[Start of Attachment]
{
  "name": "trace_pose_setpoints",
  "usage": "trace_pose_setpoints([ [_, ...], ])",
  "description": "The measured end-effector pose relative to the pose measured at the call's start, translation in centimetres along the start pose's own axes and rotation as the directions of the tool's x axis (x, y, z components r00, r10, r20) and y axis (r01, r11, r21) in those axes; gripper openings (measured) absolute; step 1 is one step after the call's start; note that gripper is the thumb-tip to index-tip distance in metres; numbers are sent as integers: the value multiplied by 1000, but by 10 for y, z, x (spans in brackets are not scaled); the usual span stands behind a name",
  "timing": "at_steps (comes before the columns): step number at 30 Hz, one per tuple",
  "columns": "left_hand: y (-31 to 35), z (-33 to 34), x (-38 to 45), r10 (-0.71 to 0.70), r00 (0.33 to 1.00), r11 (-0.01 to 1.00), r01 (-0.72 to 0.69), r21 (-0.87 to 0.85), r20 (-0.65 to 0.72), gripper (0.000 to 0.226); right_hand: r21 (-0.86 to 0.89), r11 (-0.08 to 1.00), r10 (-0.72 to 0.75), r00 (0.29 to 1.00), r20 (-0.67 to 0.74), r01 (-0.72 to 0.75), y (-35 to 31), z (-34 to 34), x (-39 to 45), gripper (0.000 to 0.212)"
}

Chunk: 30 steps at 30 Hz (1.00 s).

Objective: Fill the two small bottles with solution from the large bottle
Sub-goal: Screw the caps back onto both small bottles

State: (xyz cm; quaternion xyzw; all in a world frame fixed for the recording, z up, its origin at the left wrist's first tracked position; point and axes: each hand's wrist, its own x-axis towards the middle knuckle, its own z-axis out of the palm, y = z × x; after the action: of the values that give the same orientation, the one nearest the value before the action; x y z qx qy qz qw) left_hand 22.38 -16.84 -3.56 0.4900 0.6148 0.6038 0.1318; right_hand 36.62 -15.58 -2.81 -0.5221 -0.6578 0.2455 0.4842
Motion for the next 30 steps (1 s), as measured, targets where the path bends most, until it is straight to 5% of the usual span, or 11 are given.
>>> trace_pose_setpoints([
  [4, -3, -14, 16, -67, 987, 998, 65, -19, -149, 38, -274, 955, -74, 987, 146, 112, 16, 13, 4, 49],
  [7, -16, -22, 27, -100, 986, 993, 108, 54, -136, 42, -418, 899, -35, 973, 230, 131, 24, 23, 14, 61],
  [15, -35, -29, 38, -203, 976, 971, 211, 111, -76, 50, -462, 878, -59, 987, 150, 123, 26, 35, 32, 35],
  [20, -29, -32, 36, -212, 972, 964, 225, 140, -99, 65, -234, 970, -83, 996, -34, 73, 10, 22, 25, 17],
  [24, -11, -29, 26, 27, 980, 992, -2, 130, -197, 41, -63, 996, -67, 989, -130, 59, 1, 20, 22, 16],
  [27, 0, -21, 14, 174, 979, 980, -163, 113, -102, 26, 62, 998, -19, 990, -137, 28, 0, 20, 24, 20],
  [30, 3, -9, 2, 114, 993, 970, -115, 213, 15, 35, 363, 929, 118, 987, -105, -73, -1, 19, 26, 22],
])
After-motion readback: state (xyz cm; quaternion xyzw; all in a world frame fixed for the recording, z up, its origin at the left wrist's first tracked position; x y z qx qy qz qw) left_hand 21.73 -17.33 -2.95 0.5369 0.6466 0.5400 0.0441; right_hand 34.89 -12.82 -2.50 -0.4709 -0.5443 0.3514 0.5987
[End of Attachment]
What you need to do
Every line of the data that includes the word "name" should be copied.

Reply to the exercise
  "name": "trace_pose_setpoints",
  "description": "The measured end-effector pose relative to the pose measured at the call's start, translation in centimetres along the start pose's own axes and rotation as the directions of the tool's x axis (x, y, z components r00, r10, r20) and y axis (r01, r11, r21) in those axes; gripper openings (measured) absolute; step 1 is one step after the call's start; note that gripper is the thumb-tip to index-tip distance in metres; numbers are sent as integers: the value multiplied by 1000, but by 10 for y, z, x (spans in brackets are not scaled); the usual span stands behind a name",

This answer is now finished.